The Magdalenenburg revolt of February 23, has caused great confusion for historians, because it has become erroneously associated with the Great Uprising of 1763, which was led by Coffy (Kofi, Cuffy) and broke out on February 27,1763. Unfortunately, there is no evidence to link Coffy with the action of the 23rd, and there is certainly nothing to substantiate the myth that he was ever on Magdalenenburg at any time.
This does not mean to say, of course, that there are no links of any kind between the two revolts, although it is unlikely now that we shall ever be in a position to establish finally what those were, if any. It is possible, however, that the Magdalenenburgers had heard rumours of an impending Uprising on the Berbice River proper, and took their own action in the light of that information. Conversely, it is known that news of what had happened on the 23rd circulated very quickly around the colony, and it is not inconceivable that this had some psychological effect on the conspirators who were responsible for the Great Uprising of February 27.
Either way, the Magdalenenburgers seem to have made no attempt to join up with Coffy’s Uprising, and aside from some raids into the Canje in March, they stayed put in the Corentyne, where they set up a maroon encampment. Although they showed no inclination to become part of the general Uprising, the Dutch still regarded them as a very serious threat, because of the fear they might join themselves with the Saramaccas — the maroons of Suriname. It is for this reason that the Governor of Suriname was prepared to send his own troops to deal with them, even though technically they belonged to Berbice.
Governor Crommelin’s first detachments sent to the Corentyne never reached there at all for one reason or another.
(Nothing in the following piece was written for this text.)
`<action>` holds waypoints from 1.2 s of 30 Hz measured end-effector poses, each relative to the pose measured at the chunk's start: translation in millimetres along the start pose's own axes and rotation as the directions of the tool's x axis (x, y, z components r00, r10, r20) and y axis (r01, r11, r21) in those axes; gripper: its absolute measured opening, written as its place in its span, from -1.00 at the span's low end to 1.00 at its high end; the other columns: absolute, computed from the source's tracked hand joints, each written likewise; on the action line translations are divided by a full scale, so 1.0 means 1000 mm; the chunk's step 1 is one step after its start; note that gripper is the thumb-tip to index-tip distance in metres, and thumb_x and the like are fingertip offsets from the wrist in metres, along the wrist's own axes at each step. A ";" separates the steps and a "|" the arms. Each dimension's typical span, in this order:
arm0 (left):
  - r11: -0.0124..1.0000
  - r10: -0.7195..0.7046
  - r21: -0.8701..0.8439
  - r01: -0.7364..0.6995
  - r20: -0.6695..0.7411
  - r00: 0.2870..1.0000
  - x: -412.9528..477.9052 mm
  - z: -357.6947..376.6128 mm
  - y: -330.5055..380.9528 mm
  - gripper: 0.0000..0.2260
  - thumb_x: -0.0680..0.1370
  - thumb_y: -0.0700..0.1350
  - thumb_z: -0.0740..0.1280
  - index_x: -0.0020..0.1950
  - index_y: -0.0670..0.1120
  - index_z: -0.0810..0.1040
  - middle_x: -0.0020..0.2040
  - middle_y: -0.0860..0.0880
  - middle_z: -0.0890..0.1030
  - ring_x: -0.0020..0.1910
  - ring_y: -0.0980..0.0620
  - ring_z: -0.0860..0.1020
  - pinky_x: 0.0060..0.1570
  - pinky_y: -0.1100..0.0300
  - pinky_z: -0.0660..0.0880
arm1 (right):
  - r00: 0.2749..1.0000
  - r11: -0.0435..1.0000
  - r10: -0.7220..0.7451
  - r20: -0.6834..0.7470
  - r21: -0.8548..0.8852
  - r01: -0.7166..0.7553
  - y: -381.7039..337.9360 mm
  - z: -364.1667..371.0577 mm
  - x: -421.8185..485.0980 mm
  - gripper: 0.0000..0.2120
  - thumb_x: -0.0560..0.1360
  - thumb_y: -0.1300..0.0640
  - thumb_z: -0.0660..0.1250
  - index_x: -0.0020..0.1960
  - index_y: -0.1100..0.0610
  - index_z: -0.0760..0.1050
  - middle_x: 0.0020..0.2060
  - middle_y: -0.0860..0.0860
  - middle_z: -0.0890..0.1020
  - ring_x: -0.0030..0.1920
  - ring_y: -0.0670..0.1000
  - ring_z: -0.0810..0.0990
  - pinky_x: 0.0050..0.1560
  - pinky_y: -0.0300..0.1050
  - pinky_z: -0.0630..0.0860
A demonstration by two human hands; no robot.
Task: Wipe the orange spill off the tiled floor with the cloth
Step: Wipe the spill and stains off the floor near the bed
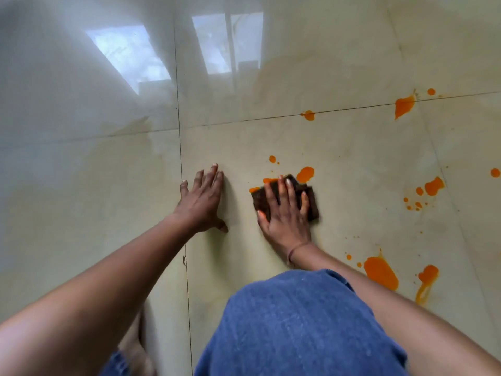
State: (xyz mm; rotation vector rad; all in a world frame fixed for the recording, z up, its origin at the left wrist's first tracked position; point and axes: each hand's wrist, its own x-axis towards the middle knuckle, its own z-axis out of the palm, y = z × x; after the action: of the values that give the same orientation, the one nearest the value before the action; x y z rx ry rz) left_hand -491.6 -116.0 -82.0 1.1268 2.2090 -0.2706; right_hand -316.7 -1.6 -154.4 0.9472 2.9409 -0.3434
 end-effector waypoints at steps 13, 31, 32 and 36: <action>0.995 0.039 -0.093 -0.031 0.088 0.995 0.029 -0.009 -0.004 0.42 0.08 0.12 0.66 0.53 -0.10 -0.37 0.51 -0.02 -0.43 0.50 -0.23 -0.34 0.42 -0.32 -0.08 | 0.999 0.999 0.036 -0.014 -0.006 -0.036 -0.015 -0.006 0.064 -0.33 0.48 -0.20 0.06 0.53 0.04 0.21 0.53 0.15 0.18 0.53 0.12 0.10 0.43 0.27 -0.02; 0.988 0.063 -0.145 -0.056 0.047 0.997 0.026 -0.007 -0.008 0.42 0.07 0.14 0.65 0.53 -0.11 -0.36 0.52 0.00 -0.42 0.49 -0.20 -0.36 0.42 -0.28 -0.14 | 0.987 0.987 -0.157 0.018 -0.031 0.157 -0.019 -0.001 -0.012 -0.34 0.44 -0.17 0.14 0.51 0.03 0.24 0.51 0.14 0.25 0.50 0.11 0.20 0.37 0.29 0.23; 0.988 0.060 -0.143 -0.052 0.048 0.997 0.025 -0.007 -0.009 0.42 0.08 0.14 0.65 0.53 -0.10 -0.37 0.52 0.00 -0.42 0.49 -0.20 -0.36 0.43 -0.28 -0.15 | 0.980 0.980 -0.199 0.026 -0.017 0.199 -0.011 0.000 -0.009 -0.34 0.44 -0.18 0.13 0.50 0.02 0.24 0.50 0.14 0.26 0.50 0.11 0.22 0.35 0.29 0.25; 0.988 0.061 -0.143 -0.054 0.046 0.997 0.029 -0.003 -0.010 0.43 0.06 0.13 0.66 0.54 -0.09 -0.36 0.52 0.01 -0.42 0.49 -0.18 -0.37 0.42 -0.27 -0.15 | 0.993 0.993 0.114 0.024 -0.006 -0.114 -0.024 -0.010 0.082 -0.32 0.46 -0.20 0.00 0.53 0.05 0.20 0.53 0.15 0.19 0.53 0.14 0.11 0.44 0.28 0.01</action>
State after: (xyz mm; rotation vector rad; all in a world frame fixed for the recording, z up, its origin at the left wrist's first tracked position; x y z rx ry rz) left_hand -513.0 -101.7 -98.1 1.0917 2.1126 -0.1142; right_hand -397.2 28.4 -148.4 1.0970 2.8487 -0.3412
Nevertheless, according to Dutch historian Ineke Velzing, the Caribs of that river went into action on their own, attacking the Magdalenenburgers on March 24. In this battle 26 Magdalenenburgers were killed, while the remainder were split during the retreat, half of them being isolated on the opposite side of the river.
Crommelin’s last military detachment of about 70 men, finally did arrive safely in the Corentyne in June 1763. After linking forces with the Caribs, they attacked the Magdalenenburg maroons on the 18th of that month, and in that battle the rebels were all but wiped out.
It is at this point that the Magdalenenburg story merges into that of the main Uprising, for in a quarrel over the division of booty, the Suriname soldiers, led by a Frenchman named Jean Renaud and a German surgeon named Mangemeister, deserted the Dutch and went to join Coffy.